Yeah this is something that too few people get about the Fediverse. Because it’s decentralised and sends your data to many independent servers by default, it’s in fact even harder to scrub what you post off the internet than a centralised platform. Even if your current instance goes down, other federated instances will still have a lot of the original posts and comments. You can never be certain that all instances have deleted your post or comment because they can simply not comply with the signal from your home instance asking them to delete it, or have defederated between you making the post and you deleting it so it never gets the deletion signal. Plus, you have zero way of knowing if any instance still stores the original content on their servers or in backups even after you’ve both edited a post blank to remove the text and deleted it.
This is certainly a double edged sword. On one hand, it makes information that was intended to be public more accessible by the public. On the other hand, it does run up against the “right to be forgotten” doctrine, and does have very real privacy implications.
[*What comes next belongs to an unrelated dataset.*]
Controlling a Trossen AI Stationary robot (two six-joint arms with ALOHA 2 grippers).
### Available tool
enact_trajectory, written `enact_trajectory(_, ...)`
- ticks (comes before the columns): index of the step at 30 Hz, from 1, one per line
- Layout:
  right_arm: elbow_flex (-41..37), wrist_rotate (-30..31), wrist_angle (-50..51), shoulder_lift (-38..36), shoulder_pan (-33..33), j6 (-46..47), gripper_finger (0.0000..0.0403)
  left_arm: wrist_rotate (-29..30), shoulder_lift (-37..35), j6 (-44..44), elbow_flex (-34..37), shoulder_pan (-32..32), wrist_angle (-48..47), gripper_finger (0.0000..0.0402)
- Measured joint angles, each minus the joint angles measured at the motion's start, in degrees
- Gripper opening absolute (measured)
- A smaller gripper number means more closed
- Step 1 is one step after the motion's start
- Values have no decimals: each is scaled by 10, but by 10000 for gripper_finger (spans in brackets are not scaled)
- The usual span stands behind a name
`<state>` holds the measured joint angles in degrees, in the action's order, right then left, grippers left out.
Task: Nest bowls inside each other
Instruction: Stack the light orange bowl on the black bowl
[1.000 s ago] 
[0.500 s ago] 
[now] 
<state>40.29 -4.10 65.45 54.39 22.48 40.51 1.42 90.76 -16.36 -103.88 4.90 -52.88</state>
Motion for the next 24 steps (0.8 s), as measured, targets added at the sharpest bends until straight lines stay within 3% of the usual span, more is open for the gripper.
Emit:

Lemmy is better for privacy in terms of not tracking your browser and not having ads, but worse for privacy in that anything you post can’t really be deleted.
But more than anything, it’s a reason to think before you post because you likely won’t be able to take it back.
Google started doing the reddit thing because there google search is such shit that people started typing out in search “reddit what oil should I use for a 2009 Ford focus?” Because Google results give convoluted and shit results, but commentary in reddit already likely have a post about your exact question in their mechanicadvice sub that says you should use X oil in that vehicle.
God it is so annoying how bloated Google feels these days - it’s becoming more and more frequent for me just to use Bing because it actually gives me what I’m asking for rather than burying it in everything “similar” to it
Yeah. I use Bing now. And edge. Because when I setup my new PC I couldn’t be arsed to change it. Bing sucks, it’s just that Google now sucks just as much.
Why not Firefox? That plus uBlock Origin = pleasant browsing.
Search Engine wise - I use a mixture depending on what kind of thing I’m after. Need to try out SearxNG though.
SEO is what is killing Google. Companies designing shit websites designed to highjack search results is a huge issue.
It’s also because they search for something different than your query in order to combat seo in certain cases, and to help people who don’t know how to use Google: https://moz.com/blog/google-modifying-searches
But it seems like this behavior tends to break down when the user knows what they’re doing and Google does something different because it thinks it knows better search terms…
This article illustrates that google understands the intent of a search well enough to consistently show relevant results to the end user. For as long as I’ve used google, I think I’ve “fought” the engine to find a specific result like three times ever. Just today, I used it to figure out what I mistyped on my keyboard when taking notes by putting it into google and letting it autocorrect. This article does not demonstrate a problem with google that has degraded the quality of search results. It shows the opposite, actually.
Is putting “reddit” after everything using Google competently?